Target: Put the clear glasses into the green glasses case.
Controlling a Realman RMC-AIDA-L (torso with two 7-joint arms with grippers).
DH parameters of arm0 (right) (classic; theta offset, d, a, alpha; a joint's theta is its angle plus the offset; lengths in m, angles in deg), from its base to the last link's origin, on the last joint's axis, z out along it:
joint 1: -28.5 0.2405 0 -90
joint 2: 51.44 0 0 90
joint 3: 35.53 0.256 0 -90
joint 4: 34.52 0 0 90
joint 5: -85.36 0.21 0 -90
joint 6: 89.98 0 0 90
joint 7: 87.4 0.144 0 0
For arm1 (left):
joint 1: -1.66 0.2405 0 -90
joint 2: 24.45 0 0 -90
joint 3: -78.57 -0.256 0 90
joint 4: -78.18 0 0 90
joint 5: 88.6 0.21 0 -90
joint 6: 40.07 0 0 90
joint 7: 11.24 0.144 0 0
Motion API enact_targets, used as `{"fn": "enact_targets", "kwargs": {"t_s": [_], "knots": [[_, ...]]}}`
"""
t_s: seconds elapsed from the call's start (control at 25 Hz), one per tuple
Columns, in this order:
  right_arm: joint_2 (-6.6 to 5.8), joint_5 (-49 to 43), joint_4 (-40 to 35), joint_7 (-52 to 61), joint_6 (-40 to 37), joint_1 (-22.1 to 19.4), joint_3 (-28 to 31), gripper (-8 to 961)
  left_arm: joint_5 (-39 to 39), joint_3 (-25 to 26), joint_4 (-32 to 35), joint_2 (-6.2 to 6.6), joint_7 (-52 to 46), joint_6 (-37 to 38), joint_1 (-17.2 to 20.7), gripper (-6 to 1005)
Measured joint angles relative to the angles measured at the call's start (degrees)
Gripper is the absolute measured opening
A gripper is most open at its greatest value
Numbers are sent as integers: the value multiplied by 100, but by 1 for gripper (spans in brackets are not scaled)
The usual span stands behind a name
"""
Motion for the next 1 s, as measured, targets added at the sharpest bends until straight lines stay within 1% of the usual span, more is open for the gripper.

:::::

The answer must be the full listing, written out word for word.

**Answer for this exercise:**
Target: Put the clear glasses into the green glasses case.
Controlling a Realman RMC-AIDA-L (torso with two 7-joint arms with grippers).
DH parameters of arm0 (right) (classic; theta offset, d, a, alpha; a joint's theta is its angle plus the offset; lengths in m, angles in deg), from its base to the last link's origin, on the last joint's axis, z out along it:
joint 1: -28.5 0.2405 0 -90
joint 2: 51.44 0 0 90
joint 3: 35.53 0.256 0 -90
joint 4: 34.52 0 0 90
joint 5: -85.36 0.21 0 -90
joint 6: 89.98 0 0 90
joint 7: 87.4 0.144 0 0
For arm1 (left):
joint 1: -1.66 0.2405 0 -90
joint 2: 24.45 0 0 -90
joint 3: -78.57 -0.256 0 90
joint 4: -78.18 0 0 90
joint 5: 88.6 0.21 0 -90
joint 6: 40.07 0 0 90
joint 7: 11.24 0.144 0 0
Motion API enact_targets, used as `{"fn": "enact_targets", "kwargs": {"t_s": [_], "knots": [[_, ...]]}}`
"""
t_s: seconds elapsed from the call's start (control at 25 Hz), one per tuple
Columns, in this order:
  right_arm: joint_2 (-6.6 to 5.8), joint_5 (-49 to 43), joint_4 (-40 to 35), joint_7 (-52 to 61), joint_6 (-40 to 37), joint_1 (-22.1 to 19.4), joint_3 (-28 to 31), gripper (-8 to 961)
  left_arm: joint_5 (-39 to 39), joint_3 (-25 to 26), joint_4 (-32 to 35), joint_2 (-6.2 to 6.6), joint_7 (-52 to 46), joint_6 (-37 to 38), joint_1 (-17.2 to 20.7), gripper (-6 to 1005)
Measured joint angles relative to the angles measured at the call's start (degrees)
Gripper is the absolute measured opening
A gripper is most open at its greatest value
Numbers are sent as integers: the value multiplied by 100, but by 1 for gripper (spans in brackets are not scaled)
The usual span stands behind a name
"""
Motion for the next 1 s, as measured, targets added at the sharpest bends until straight lines stay within 1% of the usual span, more is open for the gripper.

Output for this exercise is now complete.